Just in time for grilling season, Rochambeau‘s Nicholas Calias has a recipe that’ll take your next backyard barbeque up a notch. He puts a Mediterranean twist on the average cheeseburger by substituting lamb for beef and adding feta to the mix. Calias recommends topping the elevated patty with charred red peppers, spinach and a tangy lemon-cucumber yogurt to tie it all together for outdoor dining done chef-style. 


Servings: 2


For the lemon-cucumber yogurt:
  • 1 English cucumber
  • 3 ounces Greek yogurt
  • 1 ounce lemon juice
  • 1 teaspoon garlic, minced
  • the zest of 1 lemon
  • 1/2 teaspoon dill, chopped
  • 1/2 teaspoon mint, chopped
  • Salt and pepper to taste
For the roasted pepper:
  • 1 red pepper
  • 1 1/4 teaspoons blend oil
  • salt and pepper to taste
For the burger:
  • 1 pound ground lamb, (13 ounces of meat and 3 ounces of fat-have your local butcher grind it)
  • 1 tablespoon oregano, finely chopped
  • 2 tablespoons olive oil
  • 2 ounces feta cheese
  • salt and pepper to taste
  • 2 burger rolls
For the spinach:
  • 4 ounces baby spinach, washed
  • 1 tablespoon olive oil
  • Salt and pepper to taste


For the lemon-cucumber yogurt:
  1. Peel, de-seed and chop the cucumber. Squeeze the cucumber in a cheese cloth to remove the juice. Mix the pulp with the remaining ingredients and chill for an hour (can be made a couple of days ahead).
For the roasted pepper:
  1. Rub the pepper with a small amount of  oil and season with salt and pepper.
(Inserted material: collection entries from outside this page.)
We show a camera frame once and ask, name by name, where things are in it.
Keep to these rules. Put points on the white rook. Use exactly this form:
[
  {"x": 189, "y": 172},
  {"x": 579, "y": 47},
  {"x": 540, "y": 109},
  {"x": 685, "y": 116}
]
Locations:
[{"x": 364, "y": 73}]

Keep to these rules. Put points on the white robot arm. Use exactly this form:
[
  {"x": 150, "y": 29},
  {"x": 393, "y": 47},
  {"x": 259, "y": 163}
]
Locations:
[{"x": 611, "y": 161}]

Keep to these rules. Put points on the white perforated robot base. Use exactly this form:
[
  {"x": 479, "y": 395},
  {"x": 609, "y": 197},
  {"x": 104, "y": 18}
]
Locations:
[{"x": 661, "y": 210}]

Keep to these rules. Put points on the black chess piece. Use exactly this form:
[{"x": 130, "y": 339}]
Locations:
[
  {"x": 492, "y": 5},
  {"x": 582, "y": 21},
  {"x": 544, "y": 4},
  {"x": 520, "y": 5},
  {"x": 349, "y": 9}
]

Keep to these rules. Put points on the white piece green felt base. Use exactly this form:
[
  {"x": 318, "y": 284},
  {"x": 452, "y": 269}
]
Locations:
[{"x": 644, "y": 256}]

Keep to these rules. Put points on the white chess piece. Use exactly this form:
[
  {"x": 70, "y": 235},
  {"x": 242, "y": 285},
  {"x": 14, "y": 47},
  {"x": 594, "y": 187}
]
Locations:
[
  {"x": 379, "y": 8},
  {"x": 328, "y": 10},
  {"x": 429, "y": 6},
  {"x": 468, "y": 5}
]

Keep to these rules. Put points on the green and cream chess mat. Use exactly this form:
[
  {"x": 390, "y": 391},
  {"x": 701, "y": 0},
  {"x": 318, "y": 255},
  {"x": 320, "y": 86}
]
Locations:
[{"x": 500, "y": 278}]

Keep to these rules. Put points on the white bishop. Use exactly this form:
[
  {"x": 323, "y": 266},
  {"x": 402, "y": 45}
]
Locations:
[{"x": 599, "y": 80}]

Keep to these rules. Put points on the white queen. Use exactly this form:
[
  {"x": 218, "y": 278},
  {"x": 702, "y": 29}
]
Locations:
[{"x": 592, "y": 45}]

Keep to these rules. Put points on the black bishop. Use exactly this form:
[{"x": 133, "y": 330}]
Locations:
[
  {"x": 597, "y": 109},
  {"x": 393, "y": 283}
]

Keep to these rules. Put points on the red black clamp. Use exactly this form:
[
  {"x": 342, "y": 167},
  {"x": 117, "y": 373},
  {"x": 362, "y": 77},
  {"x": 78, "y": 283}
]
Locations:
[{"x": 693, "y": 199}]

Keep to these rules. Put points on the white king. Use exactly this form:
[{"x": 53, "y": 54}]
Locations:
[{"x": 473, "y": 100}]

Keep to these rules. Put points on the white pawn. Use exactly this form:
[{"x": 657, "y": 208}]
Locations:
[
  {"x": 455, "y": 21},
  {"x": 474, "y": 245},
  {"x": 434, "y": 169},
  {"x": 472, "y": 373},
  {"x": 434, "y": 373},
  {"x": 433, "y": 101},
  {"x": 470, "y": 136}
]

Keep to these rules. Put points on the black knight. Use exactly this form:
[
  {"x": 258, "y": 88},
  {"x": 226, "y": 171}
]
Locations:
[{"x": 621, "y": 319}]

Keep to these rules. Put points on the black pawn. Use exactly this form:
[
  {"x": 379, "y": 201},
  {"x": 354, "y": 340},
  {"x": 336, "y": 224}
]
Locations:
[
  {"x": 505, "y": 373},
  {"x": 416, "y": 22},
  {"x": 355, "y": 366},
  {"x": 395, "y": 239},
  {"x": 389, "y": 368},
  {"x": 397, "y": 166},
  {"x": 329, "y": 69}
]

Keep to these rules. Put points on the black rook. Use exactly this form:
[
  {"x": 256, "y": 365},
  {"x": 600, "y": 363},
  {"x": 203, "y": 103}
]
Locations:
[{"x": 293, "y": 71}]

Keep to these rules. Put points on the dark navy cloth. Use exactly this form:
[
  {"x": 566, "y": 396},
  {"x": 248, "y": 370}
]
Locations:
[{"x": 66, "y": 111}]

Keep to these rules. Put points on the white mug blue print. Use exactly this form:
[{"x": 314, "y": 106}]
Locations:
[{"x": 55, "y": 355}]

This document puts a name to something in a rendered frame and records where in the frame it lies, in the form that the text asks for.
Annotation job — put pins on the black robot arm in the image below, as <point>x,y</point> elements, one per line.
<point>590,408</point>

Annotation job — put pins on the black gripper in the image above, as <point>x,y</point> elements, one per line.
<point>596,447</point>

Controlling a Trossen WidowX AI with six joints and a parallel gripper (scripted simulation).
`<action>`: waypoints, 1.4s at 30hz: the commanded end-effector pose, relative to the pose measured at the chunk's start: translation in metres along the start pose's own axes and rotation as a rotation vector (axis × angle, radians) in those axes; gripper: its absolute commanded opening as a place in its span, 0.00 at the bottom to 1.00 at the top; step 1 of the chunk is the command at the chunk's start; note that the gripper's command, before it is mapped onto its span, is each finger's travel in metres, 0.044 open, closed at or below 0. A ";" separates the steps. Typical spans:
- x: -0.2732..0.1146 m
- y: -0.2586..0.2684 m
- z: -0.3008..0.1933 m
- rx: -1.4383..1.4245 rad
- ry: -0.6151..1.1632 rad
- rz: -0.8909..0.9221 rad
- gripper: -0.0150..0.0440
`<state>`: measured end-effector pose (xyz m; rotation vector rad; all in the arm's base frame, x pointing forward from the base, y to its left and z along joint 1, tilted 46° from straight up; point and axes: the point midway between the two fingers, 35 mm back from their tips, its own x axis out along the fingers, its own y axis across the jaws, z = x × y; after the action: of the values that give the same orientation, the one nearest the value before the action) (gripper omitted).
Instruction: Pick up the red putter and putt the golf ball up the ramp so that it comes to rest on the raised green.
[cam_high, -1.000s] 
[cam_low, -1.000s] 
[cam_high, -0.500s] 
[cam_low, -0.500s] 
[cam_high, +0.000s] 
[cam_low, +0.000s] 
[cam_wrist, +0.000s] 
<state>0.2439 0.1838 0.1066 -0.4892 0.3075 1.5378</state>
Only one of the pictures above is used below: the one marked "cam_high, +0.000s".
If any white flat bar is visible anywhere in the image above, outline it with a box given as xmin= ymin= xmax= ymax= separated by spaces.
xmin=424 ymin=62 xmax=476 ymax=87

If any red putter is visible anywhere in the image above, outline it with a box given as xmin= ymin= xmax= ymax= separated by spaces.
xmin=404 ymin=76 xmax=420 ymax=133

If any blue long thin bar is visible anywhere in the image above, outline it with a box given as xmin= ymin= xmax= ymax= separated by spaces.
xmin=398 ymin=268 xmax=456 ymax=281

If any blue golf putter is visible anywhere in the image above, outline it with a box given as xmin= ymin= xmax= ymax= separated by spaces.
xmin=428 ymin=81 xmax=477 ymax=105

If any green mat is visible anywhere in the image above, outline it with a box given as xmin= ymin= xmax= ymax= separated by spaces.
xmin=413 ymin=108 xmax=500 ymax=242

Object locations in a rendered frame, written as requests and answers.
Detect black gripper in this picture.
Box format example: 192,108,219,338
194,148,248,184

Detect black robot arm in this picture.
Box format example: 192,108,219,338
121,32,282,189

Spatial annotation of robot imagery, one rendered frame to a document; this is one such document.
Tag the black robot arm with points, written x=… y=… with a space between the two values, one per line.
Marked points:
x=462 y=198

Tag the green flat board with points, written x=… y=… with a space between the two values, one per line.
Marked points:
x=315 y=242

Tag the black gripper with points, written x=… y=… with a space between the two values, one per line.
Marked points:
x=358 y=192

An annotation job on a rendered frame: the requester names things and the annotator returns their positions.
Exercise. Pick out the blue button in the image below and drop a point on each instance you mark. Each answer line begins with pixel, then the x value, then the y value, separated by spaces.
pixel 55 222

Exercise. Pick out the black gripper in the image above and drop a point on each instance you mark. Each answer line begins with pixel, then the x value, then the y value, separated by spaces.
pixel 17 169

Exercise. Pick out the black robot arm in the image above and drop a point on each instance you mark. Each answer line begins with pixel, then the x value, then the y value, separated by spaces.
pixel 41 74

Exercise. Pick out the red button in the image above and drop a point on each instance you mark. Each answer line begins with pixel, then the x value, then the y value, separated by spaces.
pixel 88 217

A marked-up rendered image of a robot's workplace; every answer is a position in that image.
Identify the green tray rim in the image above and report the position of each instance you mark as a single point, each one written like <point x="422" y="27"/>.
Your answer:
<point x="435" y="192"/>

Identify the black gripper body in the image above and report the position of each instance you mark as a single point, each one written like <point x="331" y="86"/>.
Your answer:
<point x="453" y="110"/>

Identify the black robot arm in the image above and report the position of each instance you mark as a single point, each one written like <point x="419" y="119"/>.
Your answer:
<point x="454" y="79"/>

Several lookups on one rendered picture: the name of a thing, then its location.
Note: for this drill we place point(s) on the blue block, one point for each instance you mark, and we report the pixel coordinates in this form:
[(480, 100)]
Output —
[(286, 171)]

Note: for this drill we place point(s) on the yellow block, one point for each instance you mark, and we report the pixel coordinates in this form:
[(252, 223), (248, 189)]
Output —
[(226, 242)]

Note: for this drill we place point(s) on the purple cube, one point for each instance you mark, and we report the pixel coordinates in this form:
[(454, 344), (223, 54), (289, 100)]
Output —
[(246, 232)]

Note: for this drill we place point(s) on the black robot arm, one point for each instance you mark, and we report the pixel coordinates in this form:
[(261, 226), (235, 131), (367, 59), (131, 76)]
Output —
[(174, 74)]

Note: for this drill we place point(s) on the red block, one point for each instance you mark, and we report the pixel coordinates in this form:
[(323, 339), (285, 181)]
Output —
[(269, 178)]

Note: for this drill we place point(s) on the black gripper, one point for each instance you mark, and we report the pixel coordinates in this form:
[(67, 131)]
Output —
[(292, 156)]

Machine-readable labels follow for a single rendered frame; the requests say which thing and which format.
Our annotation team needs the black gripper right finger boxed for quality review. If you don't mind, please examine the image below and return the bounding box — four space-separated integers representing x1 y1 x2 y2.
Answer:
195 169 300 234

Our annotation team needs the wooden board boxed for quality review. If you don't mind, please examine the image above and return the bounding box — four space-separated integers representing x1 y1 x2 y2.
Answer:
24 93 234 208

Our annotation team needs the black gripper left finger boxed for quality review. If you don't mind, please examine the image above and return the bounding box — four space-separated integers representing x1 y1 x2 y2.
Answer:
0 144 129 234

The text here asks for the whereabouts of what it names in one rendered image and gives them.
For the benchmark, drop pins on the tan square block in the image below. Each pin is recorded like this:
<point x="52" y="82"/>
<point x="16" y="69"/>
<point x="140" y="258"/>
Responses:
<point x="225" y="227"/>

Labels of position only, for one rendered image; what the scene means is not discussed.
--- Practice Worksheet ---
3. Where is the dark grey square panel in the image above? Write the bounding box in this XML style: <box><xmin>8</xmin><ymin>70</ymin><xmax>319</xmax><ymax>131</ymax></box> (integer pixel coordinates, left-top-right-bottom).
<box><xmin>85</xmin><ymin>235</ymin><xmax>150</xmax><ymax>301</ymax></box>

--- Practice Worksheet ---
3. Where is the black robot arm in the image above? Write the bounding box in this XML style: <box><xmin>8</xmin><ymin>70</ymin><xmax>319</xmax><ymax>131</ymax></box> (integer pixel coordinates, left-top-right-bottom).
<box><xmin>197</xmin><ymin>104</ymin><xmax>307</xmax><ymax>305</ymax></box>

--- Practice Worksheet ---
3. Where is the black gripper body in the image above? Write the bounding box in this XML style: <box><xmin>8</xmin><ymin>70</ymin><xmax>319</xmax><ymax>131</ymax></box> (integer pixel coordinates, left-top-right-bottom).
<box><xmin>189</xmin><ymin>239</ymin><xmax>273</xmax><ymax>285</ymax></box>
Grill on all sides. The pepper will char and start to bubble. When you can feel the skin moving on all sides (about 3 minutes per side) remove and place in a bowl with a cover or place in a storage plastic bag to keep in heat and steam the pepper. After 5-6 minutes, remove the pepper and peel off the skin. Cut into strips and set aside.
For the burger:
  1. Pre-heat your grill and wipe it down with a little olive oil to season it. In a bowl, mix together the lamb, oregano and oil. Season with salt and pepper (be sure to go light on the salt since feta cheese is salty).
  2. With your hands, form the mixture into 8-ounce patties. Place 1 ounce of feta cheese in each patty, then roll into a ball and reshape, encasing the cheese in the middle of the burger.
  3. Season the burgers with salt and pepper on both sides and grill about 4-6 minutes on each side for medium rare, flipping once (do not press). Once cooked to the desired doneness, remove from the grill and allow the burgers to rest for 4-5 minutes. Heat your rolls on the grill and set aside.
For the spinach:
  1. Heat a sauté pan, add the oil and spinach. Cook for 1 minute, season with salt and pepper. Set aside.
To plate:
  1. To assemble the burgers, place the yogurt sauce on the bottom bun, top with the lamb burger, add the spinach, then add the peppers and finish with a little more yogurt sauce. Place the top bun on and enjoy.